**Exercise prompt**
How many of the lines below include "spatial"? Give the number and no other words.

**Stored entries**

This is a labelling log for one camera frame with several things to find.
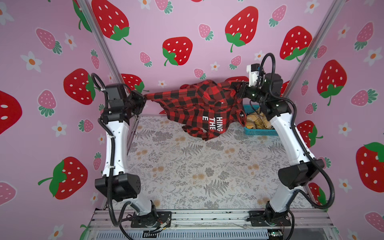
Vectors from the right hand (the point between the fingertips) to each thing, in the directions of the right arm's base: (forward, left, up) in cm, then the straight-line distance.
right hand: (233, 82), depth 70 cm
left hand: (-8, +41, -4) cm, 42 cm away
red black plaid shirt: (0, +13, -17) cm, 21 cm away
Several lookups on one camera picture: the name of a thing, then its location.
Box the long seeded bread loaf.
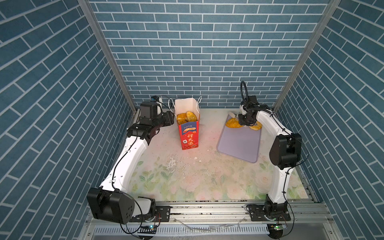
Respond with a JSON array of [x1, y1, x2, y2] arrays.
[[226, 118, 243, 129]]

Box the red white paper bag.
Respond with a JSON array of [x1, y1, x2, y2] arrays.
[[174, 97, 202, 150]]

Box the long yellow bread stick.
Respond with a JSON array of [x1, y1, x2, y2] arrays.
[[186, 111, 198, 122]]

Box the braided wreath bread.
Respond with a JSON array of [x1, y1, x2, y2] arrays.
[[177, 113, 188, 125]]

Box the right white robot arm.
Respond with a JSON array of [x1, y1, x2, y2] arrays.
[[238, 108, 302, 221]]

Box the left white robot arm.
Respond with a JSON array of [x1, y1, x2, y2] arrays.
[[87, 111, 175, 225]]

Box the lavender plastic tray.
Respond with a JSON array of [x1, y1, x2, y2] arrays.
[[217, 124, 261, 163]]

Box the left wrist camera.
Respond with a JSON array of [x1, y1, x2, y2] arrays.
[[140, 96, 163, 119]]

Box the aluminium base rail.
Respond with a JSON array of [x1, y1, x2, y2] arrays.
[[79, 200, 342, 240]]

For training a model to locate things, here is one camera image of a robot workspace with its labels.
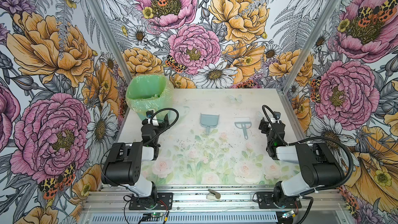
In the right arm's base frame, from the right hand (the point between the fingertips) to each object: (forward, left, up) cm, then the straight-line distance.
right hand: (270, 122), depth 93 cm
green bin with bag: (+23, +72, +5) cm, 76 cm away
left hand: (+3, +65, +3) cm, 65 cm away
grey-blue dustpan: (+7, +36, -7) cm, 37 cm away
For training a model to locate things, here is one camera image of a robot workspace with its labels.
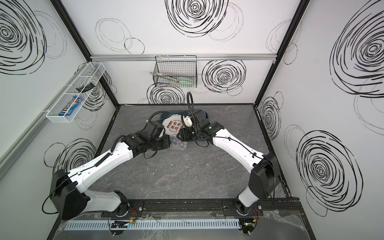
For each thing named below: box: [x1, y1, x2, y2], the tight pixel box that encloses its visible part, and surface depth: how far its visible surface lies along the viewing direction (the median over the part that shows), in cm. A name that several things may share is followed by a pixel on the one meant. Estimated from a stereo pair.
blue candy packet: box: [58, 96, 82, 116], surface depth 72 cm
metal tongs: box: [149, 72, 181, 82], surface depth 88 cm
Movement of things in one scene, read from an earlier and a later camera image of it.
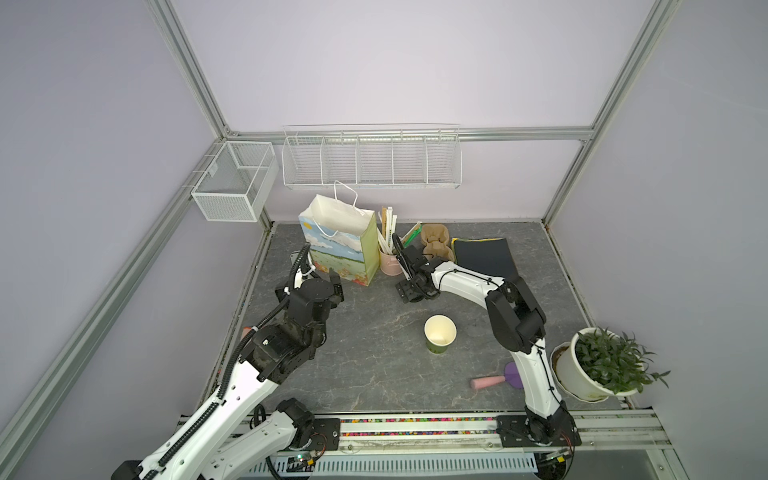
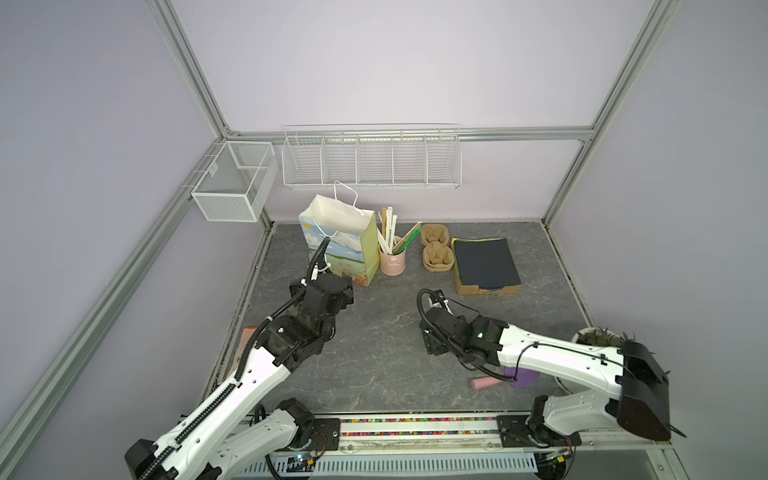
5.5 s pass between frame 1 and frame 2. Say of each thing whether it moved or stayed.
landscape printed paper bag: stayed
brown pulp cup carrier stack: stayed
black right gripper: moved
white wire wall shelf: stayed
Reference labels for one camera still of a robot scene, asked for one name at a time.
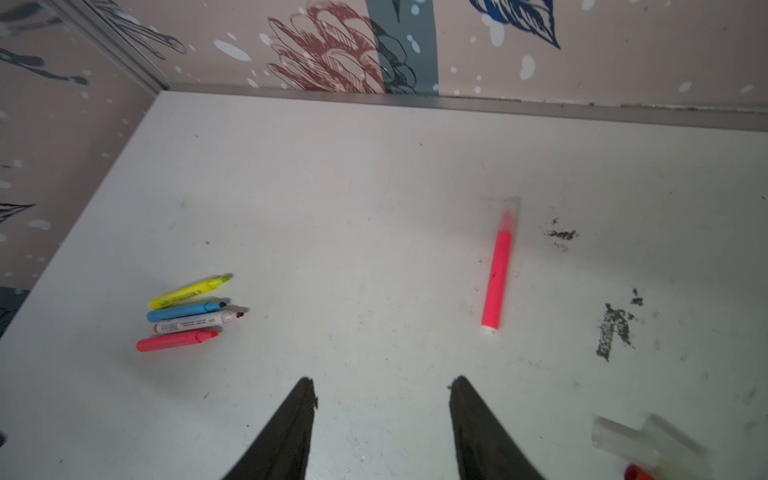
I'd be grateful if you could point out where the blue highlighter pen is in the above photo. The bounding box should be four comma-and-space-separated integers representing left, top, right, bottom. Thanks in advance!
146, 299, 229, 323

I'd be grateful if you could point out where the red pen cap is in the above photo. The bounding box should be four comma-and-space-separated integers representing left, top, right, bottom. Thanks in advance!
624, 464, 656, 480

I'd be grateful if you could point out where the yellow highlighter pen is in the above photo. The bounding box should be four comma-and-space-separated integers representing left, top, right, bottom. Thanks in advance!
148, 273, 234, 311

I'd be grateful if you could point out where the pink highlighter pen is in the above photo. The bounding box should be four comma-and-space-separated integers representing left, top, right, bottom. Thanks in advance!
135, 327, 221, 353
481, 196, 522, 334

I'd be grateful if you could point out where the white marker pen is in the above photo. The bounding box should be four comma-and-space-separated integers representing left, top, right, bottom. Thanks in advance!
151, 305, 248, 335

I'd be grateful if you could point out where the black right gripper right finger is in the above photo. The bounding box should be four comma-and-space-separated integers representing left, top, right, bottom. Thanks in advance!
449, 376, 544, 480

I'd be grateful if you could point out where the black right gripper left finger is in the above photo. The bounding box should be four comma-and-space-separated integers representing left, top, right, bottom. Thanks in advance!
224, 377, 318, 479

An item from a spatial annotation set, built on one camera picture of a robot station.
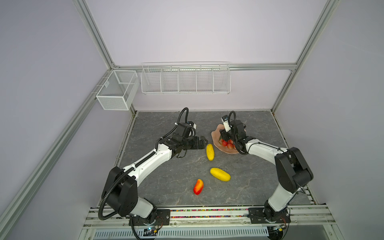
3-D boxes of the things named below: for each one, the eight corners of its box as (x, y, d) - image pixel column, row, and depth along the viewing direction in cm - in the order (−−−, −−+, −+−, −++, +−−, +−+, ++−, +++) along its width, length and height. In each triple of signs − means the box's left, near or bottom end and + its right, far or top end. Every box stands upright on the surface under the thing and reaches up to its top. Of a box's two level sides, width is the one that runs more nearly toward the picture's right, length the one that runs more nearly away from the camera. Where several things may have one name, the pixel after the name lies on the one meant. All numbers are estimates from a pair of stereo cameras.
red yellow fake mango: (191, 192, 83) (191, 190, 81) (198, 180, 88) (198, 178, 85) (198, 196, 82) (198, 194, 79) (205, 184, 86) (205, 182, 83)
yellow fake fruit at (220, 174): (208, 174, 89) (209, 171, 86) (212, 167, 92) (212, 165, 89) (227, 184, 86) (229, 182, 82) (230, 177, 88) (232, 174, 85)
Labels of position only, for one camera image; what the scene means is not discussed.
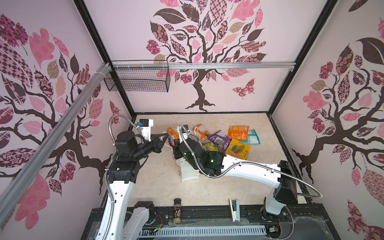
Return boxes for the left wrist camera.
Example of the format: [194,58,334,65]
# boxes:
[137,119,154,142]

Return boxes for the left aluminium rail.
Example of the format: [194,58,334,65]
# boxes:
[1,63,111,224]

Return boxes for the white slotted cable duct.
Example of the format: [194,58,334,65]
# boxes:
[138,226,267,239]

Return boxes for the teal white snack packet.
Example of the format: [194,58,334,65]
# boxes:
[240,129,260,145]

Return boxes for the aluminium rail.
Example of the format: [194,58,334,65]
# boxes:
[1,63,111,224]
[113,61,296,70]

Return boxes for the white paper bag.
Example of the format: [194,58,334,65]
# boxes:
[170,145,200,182]

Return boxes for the yellow orange mango snack bag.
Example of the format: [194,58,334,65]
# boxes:
[225,139,251,160]

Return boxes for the green Fox's bag upper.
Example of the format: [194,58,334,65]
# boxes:
[203,142,222,152]

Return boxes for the purple snack packet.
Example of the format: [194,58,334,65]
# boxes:
[207,131,232,150]

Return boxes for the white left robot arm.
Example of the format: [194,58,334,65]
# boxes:
[96,131,168,240]

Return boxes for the orange snack packet far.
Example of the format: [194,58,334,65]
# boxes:
[228,126,249,141]

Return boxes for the spice bottle black cap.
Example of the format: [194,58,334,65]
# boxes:
[173,198,182,224]

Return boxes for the back aluminium rail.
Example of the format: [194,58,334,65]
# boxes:
[113,61,296,70]

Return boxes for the orange white snack packet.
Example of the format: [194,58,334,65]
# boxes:
[193,124,212,143]

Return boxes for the black wire basket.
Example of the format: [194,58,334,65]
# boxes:
[104,60,171,93]

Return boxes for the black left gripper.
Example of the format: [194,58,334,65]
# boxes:
[132,132,169,161]

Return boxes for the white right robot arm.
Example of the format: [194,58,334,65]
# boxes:
[179,139,298,216]

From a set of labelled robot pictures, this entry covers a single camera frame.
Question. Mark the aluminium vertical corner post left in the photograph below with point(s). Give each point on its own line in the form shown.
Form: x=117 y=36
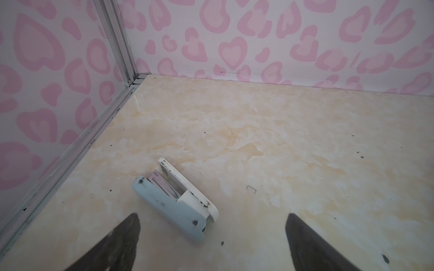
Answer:
x=111 y=19

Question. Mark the aluminium floor rail left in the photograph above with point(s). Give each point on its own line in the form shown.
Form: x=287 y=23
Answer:
x=38 y=197

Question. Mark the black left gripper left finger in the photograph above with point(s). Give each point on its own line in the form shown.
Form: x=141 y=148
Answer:
x=115 y=252

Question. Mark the light blue white stapler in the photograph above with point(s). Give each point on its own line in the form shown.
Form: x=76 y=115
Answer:
x=171 y=194

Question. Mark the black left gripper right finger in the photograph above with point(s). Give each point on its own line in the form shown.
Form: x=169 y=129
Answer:
x=310 y=252

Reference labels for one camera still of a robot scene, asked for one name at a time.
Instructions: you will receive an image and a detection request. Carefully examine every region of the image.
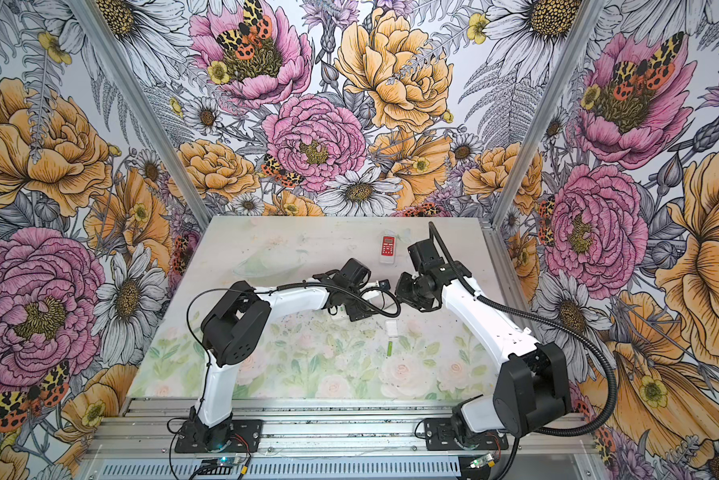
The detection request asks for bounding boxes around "left circuit board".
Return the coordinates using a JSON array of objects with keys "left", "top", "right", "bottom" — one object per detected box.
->
[{"left": 201, "top": 456, "right": 245, "bottom": 470}]

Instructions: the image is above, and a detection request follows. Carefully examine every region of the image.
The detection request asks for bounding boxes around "aluminium frame rail front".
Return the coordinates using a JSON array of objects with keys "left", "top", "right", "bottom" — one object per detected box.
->
[{"left": 88, "top": 400, "right": 595, "bottom": 460}]

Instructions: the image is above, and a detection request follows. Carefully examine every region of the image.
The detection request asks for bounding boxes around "right circuit board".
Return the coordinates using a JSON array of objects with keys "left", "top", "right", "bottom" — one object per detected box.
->
[{"left": 469, "top": 453, "right": 495, "bottom": 469}]

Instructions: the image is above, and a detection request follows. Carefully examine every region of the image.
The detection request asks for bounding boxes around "circuit board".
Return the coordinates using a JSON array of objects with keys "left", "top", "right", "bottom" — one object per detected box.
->
[
  {"left": 201, "top": 456, "right": 245, "bottom": 470},
  {"left": 469, "top": 453, "right": 495, "bottom": 469}
]

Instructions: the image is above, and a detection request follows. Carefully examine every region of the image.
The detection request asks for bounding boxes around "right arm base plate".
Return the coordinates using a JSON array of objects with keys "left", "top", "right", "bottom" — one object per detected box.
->
[{"left": 415, "top": 417, "right": 509, "bottom": 452}]

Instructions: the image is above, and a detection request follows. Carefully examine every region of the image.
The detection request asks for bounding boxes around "red white remote control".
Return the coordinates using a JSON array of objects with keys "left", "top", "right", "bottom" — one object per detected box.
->
[{"left": 379, "top": 235, "right": 397, "bottom": 265}]

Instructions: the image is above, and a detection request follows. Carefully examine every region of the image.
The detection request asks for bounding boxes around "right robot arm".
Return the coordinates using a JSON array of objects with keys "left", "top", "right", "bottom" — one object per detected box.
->
[{"left": 395, "top": 239, "right": 573, "bottom": 442}]

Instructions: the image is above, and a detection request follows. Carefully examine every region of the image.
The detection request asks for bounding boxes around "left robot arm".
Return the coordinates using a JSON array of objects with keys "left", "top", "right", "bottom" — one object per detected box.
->
[{"left": 183, "top": 258, "right": 401, "bottom": 452}]

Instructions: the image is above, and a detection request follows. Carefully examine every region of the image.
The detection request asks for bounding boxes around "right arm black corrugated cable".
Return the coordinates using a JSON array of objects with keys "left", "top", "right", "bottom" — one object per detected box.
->
[{"left": 427, "top": 221, "right": 619, "bottom": 480}]

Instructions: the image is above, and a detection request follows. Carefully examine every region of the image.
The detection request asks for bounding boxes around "white battery cover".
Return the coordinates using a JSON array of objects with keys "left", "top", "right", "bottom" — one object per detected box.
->
[{"left": 385, "top": 319, "right": 399, "bottom": 338}]

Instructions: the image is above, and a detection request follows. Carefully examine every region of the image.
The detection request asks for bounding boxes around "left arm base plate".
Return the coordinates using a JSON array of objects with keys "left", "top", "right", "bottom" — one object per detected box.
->
[{"left": 175, "top": 419, "right": 264, "bottom": 454}]

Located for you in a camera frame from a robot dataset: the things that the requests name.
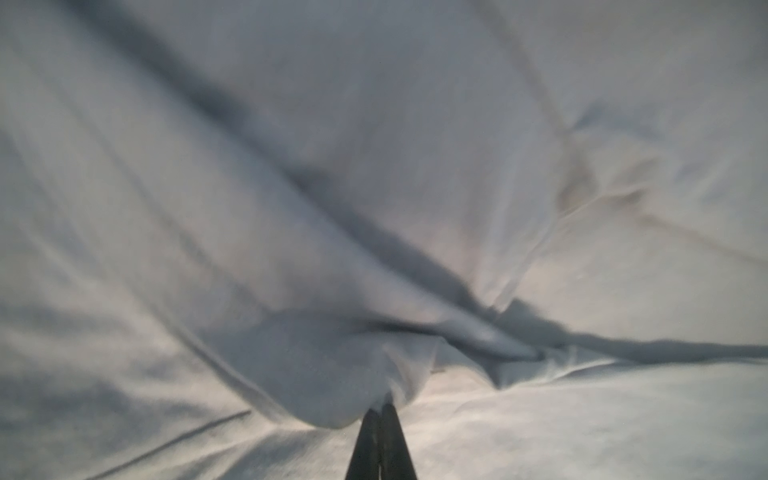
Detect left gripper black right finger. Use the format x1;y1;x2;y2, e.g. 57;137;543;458
380;404;418;480

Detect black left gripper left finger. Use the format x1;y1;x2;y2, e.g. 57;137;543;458
345;409;380;480

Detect grey t-shirt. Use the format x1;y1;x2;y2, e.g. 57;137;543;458
1;1;767;479

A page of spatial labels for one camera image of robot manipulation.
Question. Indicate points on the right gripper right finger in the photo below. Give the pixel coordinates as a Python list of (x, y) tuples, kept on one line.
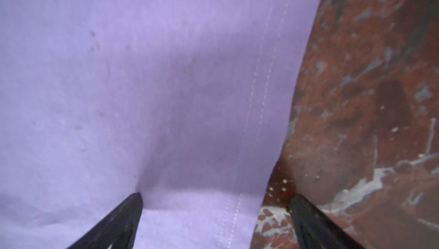
[(314, 230)]

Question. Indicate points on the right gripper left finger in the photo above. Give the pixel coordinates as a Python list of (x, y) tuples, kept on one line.
[(117, 230)]

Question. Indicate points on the purple t-shirt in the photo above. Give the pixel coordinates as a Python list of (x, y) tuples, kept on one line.
[(184, 101)]

**Reply to the exercise**
2